* Your assignment
Would you repeat exactly the part of the listing below that runs from the line containing "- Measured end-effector" down to the line containing "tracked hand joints", inclusive, and nothing else?

* Collected data
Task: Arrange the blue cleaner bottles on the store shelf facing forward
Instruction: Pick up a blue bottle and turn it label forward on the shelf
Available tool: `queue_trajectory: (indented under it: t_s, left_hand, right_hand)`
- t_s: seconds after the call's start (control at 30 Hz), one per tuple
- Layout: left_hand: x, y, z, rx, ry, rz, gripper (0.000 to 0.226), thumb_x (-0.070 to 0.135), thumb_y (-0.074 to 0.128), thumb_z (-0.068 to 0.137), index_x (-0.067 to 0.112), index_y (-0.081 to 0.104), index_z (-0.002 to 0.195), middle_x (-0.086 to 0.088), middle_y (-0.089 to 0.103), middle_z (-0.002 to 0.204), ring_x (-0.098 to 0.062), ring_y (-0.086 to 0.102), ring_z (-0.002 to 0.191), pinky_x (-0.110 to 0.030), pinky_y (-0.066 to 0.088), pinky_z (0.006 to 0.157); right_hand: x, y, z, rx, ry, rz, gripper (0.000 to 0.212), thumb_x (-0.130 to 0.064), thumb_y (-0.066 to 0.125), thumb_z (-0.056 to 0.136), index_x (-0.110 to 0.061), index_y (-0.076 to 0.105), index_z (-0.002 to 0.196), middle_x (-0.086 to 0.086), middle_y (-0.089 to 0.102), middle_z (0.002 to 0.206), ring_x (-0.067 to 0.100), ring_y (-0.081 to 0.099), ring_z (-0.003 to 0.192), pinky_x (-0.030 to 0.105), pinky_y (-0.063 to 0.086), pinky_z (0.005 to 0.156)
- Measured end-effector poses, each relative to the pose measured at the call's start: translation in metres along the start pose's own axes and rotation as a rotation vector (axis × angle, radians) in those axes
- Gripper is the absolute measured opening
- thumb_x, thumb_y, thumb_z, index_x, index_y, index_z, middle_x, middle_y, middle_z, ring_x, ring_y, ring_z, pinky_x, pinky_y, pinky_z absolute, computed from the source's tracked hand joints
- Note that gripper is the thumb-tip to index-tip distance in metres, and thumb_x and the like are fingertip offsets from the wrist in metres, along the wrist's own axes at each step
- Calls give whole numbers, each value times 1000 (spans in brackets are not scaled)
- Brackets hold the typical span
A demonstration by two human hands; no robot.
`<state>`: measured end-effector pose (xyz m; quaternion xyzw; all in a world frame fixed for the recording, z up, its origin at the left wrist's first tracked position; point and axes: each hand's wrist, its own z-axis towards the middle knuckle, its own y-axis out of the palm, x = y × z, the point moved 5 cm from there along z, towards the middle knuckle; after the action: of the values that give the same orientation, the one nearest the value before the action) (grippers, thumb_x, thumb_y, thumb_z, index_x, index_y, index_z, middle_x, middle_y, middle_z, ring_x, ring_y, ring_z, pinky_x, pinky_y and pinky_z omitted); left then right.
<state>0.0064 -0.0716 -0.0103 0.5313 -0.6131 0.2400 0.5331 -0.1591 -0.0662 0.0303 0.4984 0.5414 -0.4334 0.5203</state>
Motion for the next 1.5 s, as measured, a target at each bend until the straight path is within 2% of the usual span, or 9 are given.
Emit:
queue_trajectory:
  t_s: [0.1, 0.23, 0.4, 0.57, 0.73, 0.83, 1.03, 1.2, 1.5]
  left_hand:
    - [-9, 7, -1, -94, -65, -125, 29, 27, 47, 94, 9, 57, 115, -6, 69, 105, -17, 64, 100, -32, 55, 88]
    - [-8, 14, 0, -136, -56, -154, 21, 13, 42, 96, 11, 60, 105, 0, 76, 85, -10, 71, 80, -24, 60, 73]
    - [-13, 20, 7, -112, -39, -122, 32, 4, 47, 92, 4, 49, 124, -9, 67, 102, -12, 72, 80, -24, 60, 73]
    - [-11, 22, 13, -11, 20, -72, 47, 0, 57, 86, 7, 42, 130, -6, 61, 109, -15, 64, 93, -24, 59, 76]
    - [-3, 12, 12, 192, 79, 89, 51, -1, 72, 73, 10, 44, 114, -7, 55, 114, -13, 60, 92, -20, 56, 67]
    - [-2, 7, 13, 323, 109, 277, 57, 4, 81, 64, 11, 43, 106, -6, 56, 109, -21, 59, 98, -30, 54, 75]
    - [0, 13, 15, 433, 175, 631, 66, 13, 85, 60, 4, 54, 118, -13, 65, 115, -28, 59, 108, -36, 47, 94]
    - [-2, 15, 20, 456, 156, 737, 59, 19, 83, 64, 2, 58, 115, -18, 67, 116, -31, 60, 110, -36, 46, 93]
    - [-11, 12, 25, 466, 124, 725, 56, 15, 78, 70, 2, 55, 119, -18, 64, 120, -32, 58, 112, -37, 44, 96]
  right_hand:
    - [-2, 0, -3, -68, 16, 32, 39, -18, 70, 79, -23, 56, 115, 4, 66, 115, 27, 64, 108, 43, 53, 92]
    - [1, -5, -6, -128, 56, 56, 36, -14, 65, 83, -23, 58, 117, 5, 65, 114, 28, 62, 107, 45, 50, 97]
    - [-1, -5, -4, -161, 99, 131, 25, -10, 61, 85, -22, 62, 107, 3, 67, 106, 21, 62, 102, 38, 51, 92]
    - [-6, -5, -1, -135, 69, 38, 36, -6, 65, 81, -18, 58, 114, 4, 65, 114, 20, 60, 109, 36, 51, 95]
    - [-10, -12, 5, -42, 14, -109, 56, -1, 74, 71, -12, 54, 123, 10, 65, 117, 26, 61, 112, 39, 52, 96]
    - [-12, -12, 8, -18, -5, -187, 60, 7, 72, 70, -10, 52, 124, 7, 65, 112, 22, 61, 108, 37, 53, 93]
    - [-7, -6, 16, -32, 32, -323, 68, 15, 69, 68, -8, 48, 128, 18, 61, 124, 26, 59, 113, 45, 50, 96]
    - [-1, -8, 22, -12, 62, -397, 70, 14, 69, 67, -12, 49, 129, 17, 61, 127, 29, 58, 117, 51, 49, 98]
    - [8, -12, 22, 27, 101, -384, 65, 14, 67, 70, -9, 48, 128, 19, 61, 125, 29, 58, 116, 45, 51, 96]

* Answer to this problem
- Measured end-effector poses, each relative to the pose measured at the call's start: translation in metres along the start pose's own axes and rotation as a rotation vector (axis × angle, radians) in those axes
- Gripper is the absolute measured opening
- thumb_x, thumb_y, thumb_z, index_x, index_y, index_z, middle_x, middle_y, middle_z, ring_x, ring_y, ring_z, pinky_x, pinky_y, pinky_z absolute, computed from the source's tracked hand joints

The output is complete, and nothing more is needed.